▶ _EXERCISE BRIEF_:
The entries that follow must be written out exactly, without any of the pictures they contain.

━━━ DATASET EXTRACT ━━━

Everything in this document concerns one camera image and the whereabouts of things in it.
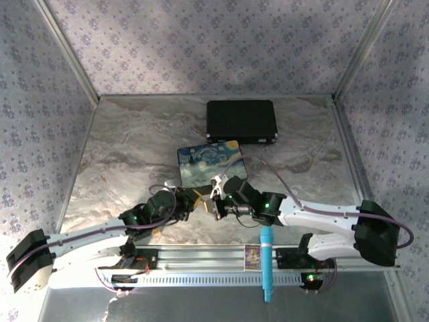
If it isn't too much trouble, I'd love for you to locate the Starry Night painted card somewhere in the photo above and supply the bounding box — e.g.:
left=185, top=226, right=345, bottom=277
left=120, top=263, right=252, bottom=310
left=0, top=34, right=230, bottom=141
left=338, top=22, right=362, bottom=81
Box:
left=176, top=140, right=249, bottom=190

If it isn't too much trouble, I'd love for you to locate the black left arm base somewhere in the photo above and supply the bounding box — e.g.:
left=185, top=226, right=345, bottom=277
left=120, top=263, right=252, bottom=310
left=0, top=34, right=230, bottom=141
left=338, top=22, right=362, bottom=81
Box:
left=99, top=244, right=159, bottom=291

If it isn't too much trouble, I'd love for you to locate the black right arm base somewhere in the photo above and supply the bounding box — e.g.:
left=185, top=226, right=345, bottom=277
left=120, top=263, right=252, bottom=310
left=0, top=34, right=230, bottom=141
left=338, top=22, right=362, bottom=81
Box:
left=276, top=233, right=331, bottom=290

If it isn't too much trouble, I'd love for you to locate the small colourful picture card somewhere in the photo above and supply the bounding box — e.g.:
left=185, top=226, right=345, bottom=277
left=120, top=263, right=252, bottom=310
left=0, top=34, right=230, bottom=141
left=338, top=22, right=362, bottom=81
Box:
left=244, top=244, right=261, bottom=271

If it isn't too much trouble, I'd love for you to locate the light blue marker pen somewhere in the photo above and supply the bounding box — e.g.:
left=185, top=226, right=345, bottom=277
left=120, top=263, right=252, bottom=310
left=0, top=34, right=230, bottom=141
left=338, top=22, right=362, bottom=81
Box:
left=259, top=225, right=275, bottom=303

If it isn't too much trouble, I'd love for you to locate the black hard case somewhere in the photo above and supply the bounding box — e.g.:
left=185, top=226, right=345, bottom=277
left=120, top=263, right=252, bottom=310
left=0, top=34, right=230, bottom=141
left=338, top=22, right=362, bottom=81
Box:
left=205, top=99, right=280, bottom=145

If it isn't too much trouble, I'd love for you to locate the aluminium mounting rail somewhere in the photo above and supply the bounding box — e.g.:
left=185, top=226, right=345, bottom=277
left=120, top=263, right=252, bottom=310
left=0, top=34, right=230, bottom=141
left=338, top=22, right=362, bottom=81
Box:
left=97, top=244, right=402, bottom=272

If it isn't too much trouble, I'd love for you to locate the slotted grey cable duct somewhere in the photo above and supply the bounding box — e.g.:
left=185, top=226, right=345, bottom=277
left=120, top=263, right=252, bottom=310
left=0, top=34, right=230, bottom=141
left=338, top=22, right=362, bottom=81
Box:
left=100, top=272, right=309, bottom=288

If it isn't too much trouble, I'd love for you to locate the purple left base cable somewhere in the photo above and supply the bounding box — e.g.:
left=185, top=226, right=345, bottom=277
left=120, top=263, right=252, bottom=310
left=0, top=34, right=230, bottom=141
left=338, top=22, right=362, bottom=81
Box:
left=95, top=266, right=135, bottom=297

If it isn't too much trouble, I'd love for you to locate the red right base cable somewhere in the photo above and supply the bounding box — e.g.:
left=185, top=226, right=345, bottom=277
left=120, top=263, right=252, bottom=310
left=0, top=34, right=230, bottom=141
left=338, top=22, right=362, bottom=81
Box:
left=306, top=257, right=338, bottom=295

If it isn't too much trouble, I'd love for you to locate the aluminium side frame rail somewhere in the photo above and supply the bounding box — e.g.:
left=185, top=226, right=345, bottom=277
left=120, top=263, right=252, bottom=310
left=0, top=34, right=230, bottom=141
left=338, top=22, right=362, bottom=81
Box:
left=329, top=97, right=373, bottom=224

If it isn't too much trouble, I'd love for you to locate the aluminium frame post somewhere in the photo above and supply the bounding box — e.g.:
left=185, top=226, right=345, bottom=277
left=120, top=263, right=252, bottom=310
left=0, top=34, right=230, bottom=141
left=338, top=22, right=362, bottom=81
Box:
left=333, top=0, right=402, bottom=100
left=32, top=0, right=101, bottom=103

━━━

▶ _RESULT FOR THIS EXERCISE_:
Everything in this document concerns one camera image and the whereabouts of things in it.
If it isn't too much trouble, I'd love for you to locate the Starry Night painted card somewhere in the photo above and supply the bounding box — e.g.:
left=185, top=226, right=345, bottom=277
left=120, top=263, right=252, bottom=310
left=0, top=34, right=230, bottom=141
left=338, top=22, right=362, bottom=81
Box:
left=176, top=140, right=249, bottom=190

If it isn't too much trouble, I'd love for you to locate the black left arm base somewhere in the photo above and supply the bounding box — e.g.:
left=185, top=226, right=345, bottom=277
left=120, top=263, right=252, bottom=310
left=0, top=34, right=230, bottom=141
left=338, top=22, right=362, bottom=81
Box:
left=99, top=244, right=159, bottom=291

If it isn't too much trouble, I'd love for you to locate the black right arm base somewhere in the photo above and supply the bounding box — e.g.:
left=185, top=226, right=345, bottom=277
left=120, top=263, right=252, bottom=310
left=0, top=34, right=230, bottom=141
left=338, top=22, right=362, bottom=81
Box:
left=276, top=233, right=331, bottom=290

If it isn't too much trouble, I'd love for you to locate the small colourful picture card somewhere in the photo above and supply the bounding box — e.g.:
left=185, top=226, right=345, bottom=277
left=120, top=263, right=252, bottom=310
left=0, top=34, right=230, bottom=141
left=338, top=22, right=362, bottom=81
Box:
left=244, top=244, right=261, bottom=271

If it isn't too much trouble, I'd love for you to locate the light blue marker pen somewhere in the photo above and supply the bounding box — e.g.:
left=185, top=226, right=345, bottom=277
left=120, top=263, right=252, bottom=310
left=0, top=34, right=230, bottom=141
left=338, top=22, right=362, bottom=81
Box:
left=259, top=225, right=275, bottom=303

If it isn't too much trouble, I'd love for you to locate the black hard case somewhere in the photo above and supply the bounding box — e.g.:
left=185, top=226, right=345, bottom=277
left=120, top=263, right=252, bottom=310
left=0, top=34, right=230, bottom=141
left=338, top=22, right=362, bottom=81
Box:
left=205, top=99, right=280, bottom=145

If it isn't too much trouble, I'd love for you to locate the aluminium mounting rail somewhere in the photo above and supply the bounding box — e.g.:
left=185, top=226, right=345, bottom=277
left=120, top=263, right=252, bottom=310
left=0, top=34, right=230, bottom=141
left=338, top=22, right=362, bottom=81
Box:
left=97, top=244, right=402, bottom=272

If it isn't too much trouble, I'd love for you to locate the slotted grey cable duct somewhere in the photo above and supply the bounding box — e.g.:
left=185, top=226, right=345, bottom=277
left=120, top=263, right=252, bottom=310
left=0, top=34, right=230, bottom=141
left=338, top=22, right=362, bottom=81
Box:
left=100, top=272, right=309, bottom=288

If it isn't too much trouble, I'd love for you to locate the purple left base cable somewhere in the photo above and supply the bounding box — e.g.:
left=185, top=226, right=345, bottom=277
left=120, top=263, right=252, bottom=310
left=0, top=34, right=230, bottom=141
left=338, top=22, right=362, bottom=81
Box:
left=95, top=266, right=135, bottom=297

If it isn't too much trouble, I'd love for you to locate the red right base cable somewhere in the photo above and supply the bounding box — e.g.:
left=185, top=226, right=345, bottom=277
left=120, top=263, right=252, bottom=310
left=0, top=34, right=230, bottom=141
left=338, top=22, right=362, bottom=81
Box:
left=306, top=257, right=338, bottom=295

If it isn't too much trouble, I'd love for you to locate the aluminium side frame rail somewhere in the photo above and supply the bounding box — e.g.:
left=185, top=226, right=345, bottom=277
left=120, top=263, right=252, bottom=310
left=0, top=34, right=230, bottom=141
left=338, top=22, right=362, bottom=81
Box:
left=329, top=97, right=373, bottom=224

If it isn't too much trouble, I'd love for you to locate the aluminium frame post somewhere in the photo above and supply the bounding box — e.g.:
left=185, top=226, right=345, bottom=277
left=120, top=263, right=252, bottom=310
left=0, top=34, right=230, bottom=141
left=338, top=22, right=362, bottom=81
Box:
left=333, top=0, right=402, bottom=100
left=32, top=0, right=101, bottom=103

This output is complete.